**Work task**
With the pictures left out, write out exactly the lines of the listing below that run from the line with "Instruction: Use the" through the line with "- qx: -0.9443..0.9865".

Data shown START

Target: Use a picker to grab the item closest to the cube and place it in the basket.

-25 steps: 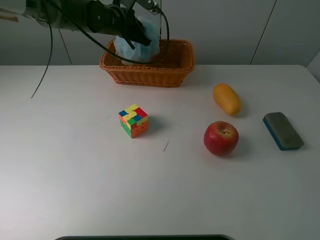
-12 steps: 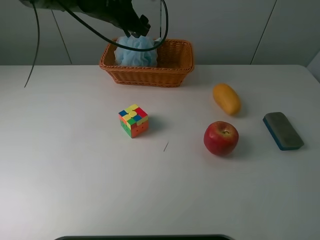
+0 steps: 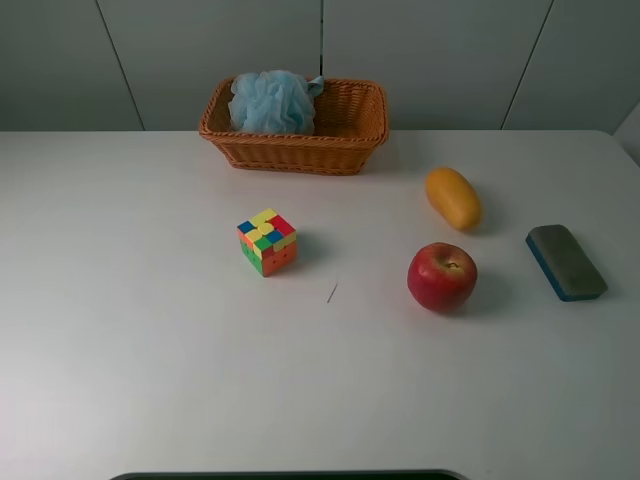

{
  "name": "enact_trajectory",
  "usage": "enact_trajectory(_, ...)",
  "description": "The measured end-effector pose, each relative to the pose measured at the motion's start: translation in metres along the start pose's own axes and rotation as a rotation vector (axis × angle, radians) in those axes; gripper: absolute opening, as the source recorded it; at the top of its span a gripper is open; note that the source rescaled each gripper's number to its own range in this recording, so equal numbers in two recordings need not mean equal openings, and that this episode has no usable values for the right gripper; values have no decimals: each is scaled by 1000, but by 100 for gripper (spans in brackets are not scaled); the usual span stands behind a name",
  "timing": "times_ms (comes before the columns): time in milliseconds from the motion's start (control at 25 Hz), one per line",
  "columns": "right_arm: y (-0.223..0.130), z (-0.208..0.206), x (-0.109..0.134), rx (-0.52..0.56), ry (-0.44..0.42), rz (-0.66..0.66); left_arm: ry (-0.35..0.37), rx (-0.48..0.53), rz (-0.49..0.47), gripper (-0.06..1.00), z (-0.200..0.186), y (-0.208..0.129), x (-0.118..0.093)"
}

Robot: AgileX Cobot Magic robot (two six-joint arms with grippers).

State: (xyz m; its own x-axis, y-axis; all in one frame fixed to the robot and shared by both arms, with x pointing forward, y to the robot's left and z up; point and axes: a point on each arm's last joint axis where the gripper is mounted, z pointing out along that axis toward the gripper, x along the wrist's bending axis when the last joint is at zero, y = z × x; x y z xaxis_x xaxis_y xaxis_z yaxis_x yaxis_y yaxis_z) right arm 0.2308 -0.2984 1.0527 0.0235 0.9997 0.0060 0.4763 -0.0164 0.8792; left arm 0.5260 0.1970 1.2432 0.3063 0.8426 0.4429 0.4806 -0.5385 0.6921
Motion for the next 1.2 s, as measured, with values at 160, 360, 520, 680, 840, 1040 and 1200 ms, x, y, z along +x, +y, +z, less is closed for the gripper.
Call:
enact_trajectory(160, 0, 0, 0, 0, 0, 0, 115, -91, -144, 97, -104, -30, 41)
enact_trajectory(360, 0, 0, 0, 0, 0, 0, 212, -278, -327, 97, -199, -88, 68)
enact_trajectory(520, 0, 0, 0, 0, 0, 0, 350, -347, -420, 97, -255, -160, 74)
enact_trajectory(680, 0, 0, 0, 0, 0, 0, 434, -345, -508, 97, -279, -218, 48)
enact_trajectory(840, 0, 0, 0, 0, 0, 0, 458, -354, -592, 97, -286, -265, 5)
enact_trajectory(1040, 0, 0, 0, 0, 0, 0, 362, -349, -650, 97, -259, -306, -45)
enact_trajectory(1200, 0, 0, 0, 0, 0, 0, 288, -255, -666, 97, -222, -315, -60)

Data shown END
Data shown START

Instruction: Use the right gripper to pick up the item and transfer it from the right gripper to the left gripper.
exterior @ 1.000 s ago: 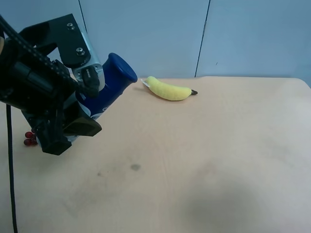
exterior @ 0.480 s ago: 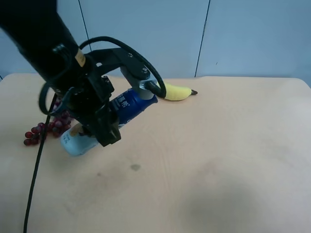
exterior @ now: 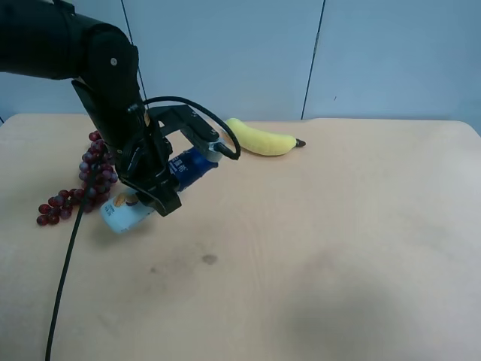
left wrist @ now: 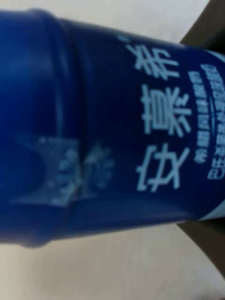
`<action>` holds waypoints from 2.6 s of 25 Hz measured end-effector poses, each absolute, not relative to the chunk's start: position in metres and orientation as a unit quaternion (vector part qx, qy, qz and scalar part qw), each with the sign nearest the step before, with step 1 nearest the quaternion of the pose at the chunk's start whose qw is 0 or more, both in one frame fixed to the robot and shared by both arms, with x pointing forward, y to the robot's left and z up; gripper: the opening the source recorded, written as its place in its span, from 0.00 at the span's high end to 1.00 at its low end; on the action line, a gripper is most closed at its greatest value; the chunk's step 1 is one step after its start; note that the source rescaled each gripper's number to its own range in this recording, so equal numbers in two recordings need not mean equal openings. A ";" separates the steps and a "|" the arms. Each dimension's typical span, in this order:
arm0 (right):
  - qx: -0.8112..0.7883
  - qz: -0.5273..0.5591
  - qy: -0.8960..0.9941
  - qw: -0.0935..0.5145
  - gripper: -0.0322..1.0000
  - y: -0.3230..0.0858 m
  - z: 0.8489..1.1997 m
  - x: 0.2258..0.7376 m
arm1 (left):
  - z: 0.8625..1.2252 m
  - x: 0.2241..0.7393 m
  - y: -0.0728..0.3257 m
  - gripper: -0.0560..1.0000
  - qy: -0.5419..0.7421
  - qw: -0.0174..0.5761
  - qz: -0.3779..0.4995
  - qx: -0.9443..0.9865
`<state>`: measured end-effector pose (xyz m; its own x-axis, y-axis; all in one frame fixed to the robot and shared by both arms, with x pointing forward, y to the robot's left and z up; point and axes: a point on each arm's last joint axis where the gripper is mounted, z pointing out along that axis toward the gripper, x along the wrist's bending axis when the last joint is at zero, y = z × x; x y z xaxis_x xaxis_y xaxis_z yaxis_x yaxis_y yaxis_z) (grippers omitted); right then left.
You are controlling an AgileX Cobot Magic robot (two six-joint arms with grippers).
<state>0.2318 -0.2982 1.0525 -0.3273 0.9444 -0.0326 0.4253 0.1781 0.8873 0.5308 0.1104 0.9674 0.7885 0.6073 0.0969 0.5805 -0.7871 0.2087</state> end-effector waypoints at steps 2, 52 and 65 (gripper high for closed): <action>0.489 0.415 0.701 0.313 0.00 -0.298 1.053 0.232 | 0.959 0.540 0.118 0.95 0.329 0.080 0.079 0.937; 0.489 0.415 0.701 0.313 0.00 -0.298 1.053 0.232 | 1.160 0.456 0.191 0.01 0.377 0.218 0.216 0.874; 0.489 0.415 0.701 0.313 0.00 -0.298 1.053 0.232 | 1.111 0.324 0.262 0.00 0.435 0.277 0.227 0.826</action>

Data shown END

**Response box**
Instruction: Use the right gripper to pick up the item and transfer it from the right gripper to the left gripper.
exterior @ 1.000 s ago: 
exterior @ 0.480 s ago: 
exterior @ now: 
left wrist @ now: 
`<action>` holds waypoints from 2.6 s of 25 Hz measured end-effector poses, each absolute, not relative to the chunk's start: position in metres and orientation as a unit quaternion (vector part qx, qy, qz and scalar part qw), each with the sign nearest the step before, with step 1 nearest the quaternion of the pose at the chunk's start whose qw is 0 or more, both in one frame fixed to the robot and shared by both arms, with x pointing forward, y to the robot's left and z up; gripper: the opening the source recorded, written as its place in its span, from 0.00 at the span's high end to 1.00 at its low end; on the action line, a gripper is most closed at its greatest value; the chunk's step 1 is one step after its start; note that the source rescaled each gripper's number to its own range in this recording, so equal numbers in two recordings need not mean equal openings. A ";" separates the steps and a "|" the arms. Each dimension's typical span, in this order:
arm0 (right):
  - qx: -0.8112..0.7883
  - qz: -0.5273..0.5591
  - qy: -0.8960..0.9941
  - qw: -0.0935..0.5145
  - gripper: -0.0322..1.0000
  - y: -0.3230..0.0858 m
  - z: 0.8489..1.1997 m
  - x: 0.2258..0.7376 m
arm1 (left):
  - z: 0.8625..1.2252 m
  - x: 0.2241..0.7393 m
  - y: -0.0728..0.3257 m
  - gripper: -0.0560..1.0000
  - qy: -0.5419..0.7421
  - qw: -0.0174..0.5761
  - qz: -0.3779..0.4995
  - qx: -0.9443..0.9865

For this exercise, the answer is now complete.